# Homework Help: Proton falling through tiny hole on charged shell

1. Sep 17, 2015

### Alan I

1. The problem statement, all variables and given/known data
Suppose a hollow metal shell (outer radius 25.3 cm, inner radius 5.2 cm) carries charge Q = -7.99 pC. There is a tiny hole in the sphere, so small that it does not affect the charge distribution or the electric field created by the charge.

An proton is released from rest at distance 4.96 m from the sphere, it falls toward the sphere, through the tiny hole, and reaches the center of the sphere. Find the speed of the proton, in m/s, when it reaches the center of the sphere.

Assume: V(∞) = 0, and that there is no friction anywhere.

2. Relevant equations

V = kQ/r

ΔU = qV

ΔK=-ΔU

3. The attempt at a solution

I took rproton to be 0.253 + 4.96 = 5.213 (outer radius + distance to proton) since I'm assuming charge acting as if concentrated at the center.

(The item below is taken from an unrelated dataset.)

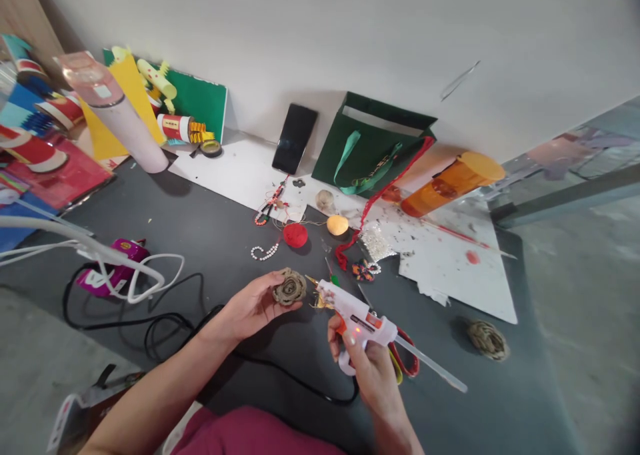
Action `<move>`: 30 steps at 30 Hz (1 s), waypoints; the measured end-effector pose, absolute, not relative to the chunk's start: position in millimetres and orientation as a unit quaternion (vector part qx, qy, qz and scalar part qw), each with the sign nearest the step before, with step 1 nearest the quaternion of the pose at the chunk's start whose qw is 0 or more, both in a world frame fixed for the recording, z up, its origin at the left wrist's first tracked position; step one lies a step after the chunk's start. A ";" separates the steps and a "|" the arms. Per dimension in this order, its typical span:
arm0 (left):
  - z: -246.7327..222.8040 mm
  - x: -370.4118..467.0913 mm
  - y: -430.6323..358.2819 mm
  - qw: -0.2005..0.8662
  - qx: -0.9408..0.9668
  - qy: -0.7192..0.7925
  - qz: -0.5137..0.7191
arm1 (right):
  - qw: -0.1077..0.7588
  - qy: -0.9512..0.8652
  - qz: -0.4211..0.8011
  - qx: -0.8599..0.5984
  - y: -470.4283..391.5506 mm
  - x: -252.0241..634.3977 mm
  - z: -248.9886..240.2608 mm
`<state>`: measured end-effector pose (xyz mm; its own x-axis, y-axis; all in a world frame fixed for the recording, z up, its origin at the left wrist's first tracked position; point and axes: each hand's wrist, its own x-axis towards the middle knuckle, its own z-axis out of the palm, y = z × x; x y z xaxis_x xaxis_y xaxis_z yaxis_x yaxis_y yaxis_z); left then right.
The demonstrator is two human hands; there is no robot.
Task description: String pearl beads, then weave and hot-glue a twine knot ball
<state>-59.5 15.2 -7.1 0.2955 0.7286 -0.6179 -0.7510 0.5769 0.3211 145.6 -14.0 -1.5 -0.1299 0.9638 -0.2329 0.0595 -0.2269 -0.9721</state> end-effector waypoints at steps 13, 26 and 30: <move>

Then Vp = k * (-7.99 x 10-12)/5.213 = -0.01378

ΔU = qV ⇒ ΔU = (1.6 x 10-19) * (-0.01378) = -2.2 x 10-21

ΔK=-ΔU

⇒ 1/2mv2 - 0 = 2.2 x 10-21

⇒v = 1.62 x 103 χ I'm suspecting something must be wrong with my approach...

2. Sep 17, 2015

### DEvens

Yeah, this is the speed if it had fallen from infinity to the radius it started at.

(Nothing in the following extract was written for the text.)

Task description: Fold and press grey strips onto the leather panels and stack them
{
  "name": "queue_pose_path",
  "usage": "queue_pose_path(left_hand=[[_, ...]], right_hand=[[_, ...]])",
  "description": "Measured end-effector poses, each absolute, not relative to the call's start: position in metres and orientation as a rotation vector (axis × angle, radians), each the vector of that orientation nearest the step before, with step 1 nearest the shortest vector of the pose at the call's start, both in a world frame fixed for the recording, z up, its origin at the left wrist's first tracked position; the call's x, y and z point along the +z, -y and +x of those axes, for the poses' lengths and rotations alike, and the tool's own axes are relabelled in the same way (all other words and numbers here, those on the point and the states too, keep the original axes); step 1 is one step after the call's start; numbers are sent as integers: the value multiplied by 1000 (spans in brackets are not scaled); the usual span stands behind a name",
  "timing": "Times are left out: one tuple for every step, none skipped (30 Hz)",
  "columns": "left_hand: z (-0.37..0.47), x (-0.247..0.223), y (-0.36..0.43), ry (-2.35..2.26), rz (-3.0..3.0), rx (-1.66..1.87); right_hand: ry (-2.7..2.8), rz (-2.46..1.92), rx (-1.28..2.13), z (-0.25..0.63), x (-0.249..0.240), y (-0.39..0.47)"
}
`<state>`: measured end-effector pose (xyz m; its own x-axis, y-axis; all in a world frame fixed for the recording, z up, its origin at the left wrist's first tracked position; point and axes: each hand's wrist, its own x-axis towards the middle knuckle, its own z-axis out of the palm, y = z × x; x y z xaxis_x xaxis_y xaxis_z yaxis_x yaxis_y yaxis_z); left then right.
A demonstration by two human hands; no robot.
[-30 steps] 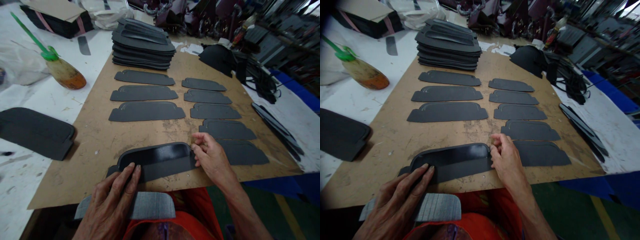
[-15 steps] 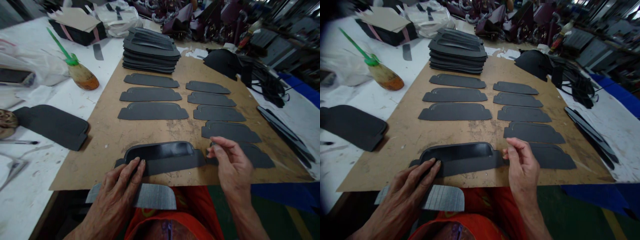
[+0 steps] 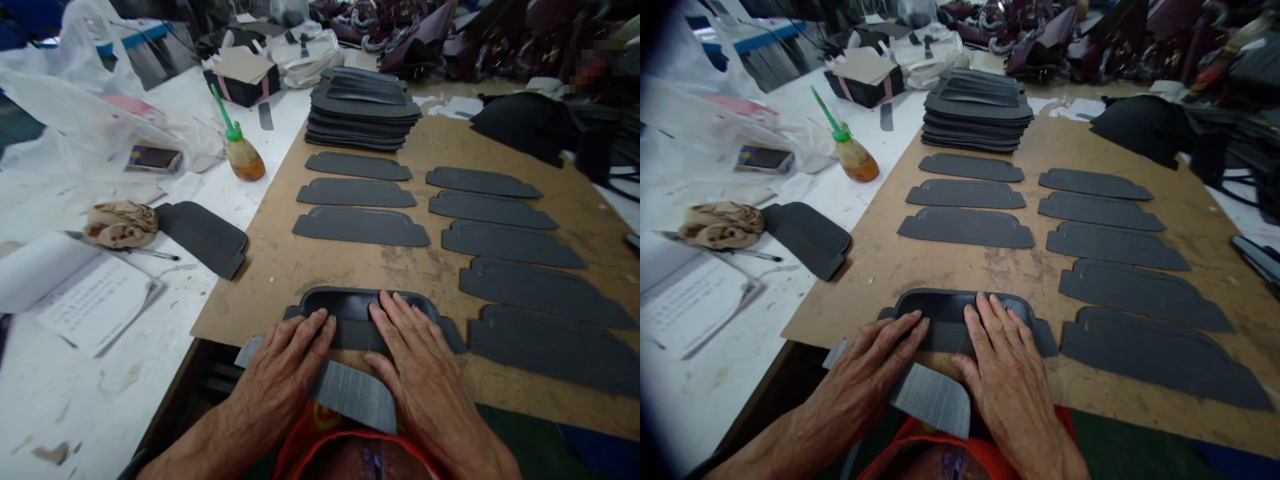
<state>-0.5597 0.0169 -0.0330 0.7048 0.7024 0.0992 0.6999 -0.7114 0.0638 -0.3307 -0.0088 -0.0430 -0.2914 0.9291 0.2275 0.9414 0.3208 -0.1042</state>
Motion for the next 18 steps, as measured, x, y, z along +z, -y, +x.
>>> queue_pose_path(left_hand=[[-563,-31,-18,-1180,2869,187],[-567,-29,-20,-1180,2855,193],[-572,-28,-21,-1190,2842,210],[-575,-27,-23,-1202,2835,236],[-578,-27,-23,-1197,2837,273],[-579,-27,-24,-1189,2849,325],[-578,-28,-25,-1160,2874,364],[-576,-30,-25,-1128,2910,399],[-573,-32,-26,-1098,2955,418],[-569,-33,-27,-1063,3004,414],[-565,-34,-29,-1040,3053,403],[-562,-34,-31,-1026,3095,390],[-559,-34,-33,-1014,3124,372],[-559,-34,-36,-1003,3141,355],[-560,-34,-39,-993,3142,336],[-563,-34,-41,-989,3133,328],[-567,-34,-43,-990,3113,316],[-572,-35,-45,-992,3089,308]], right_hand=[[2336,-1708,-67,-331,-42,9],[2333,-1714,-59,-331,-41,9],[2332,-1719,-47,-332,-40,9],[2328,-1725,-30,-333,-39,9],[2322,-1735,-8,-334,-38,9],[2313,-1745,14,-334,-37,8],[2303,-1754,34,-335,-36,8],[2293,-1761,53,-335,-35,8],[2283,-1765,68,-335,-34,8],[2282,-1764,86,-335,-33,8],[2279,-1765,103,-334,-32,8],[2279,-1763,121,-333,-31,8],[2282,-1757,140,-333,-31,9],[2286,-1744,161,-332,-31,8],[2286,-1728,183,-330,-31,8],[2283,-1710,206,-329,-31,8],[2273,-1695,229,-328,-32,7],[2261,-1683,251,-327,-33,7]])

But you have it at speed zero at the starting distance, and falling towards the charged sphere. So it moves through a potential difference you did not include.

Extra credit: How does the force of gravity compare to the electrical force? Is it necessary to include this? How can you very quickly determine whether or not you need to bother with gravity?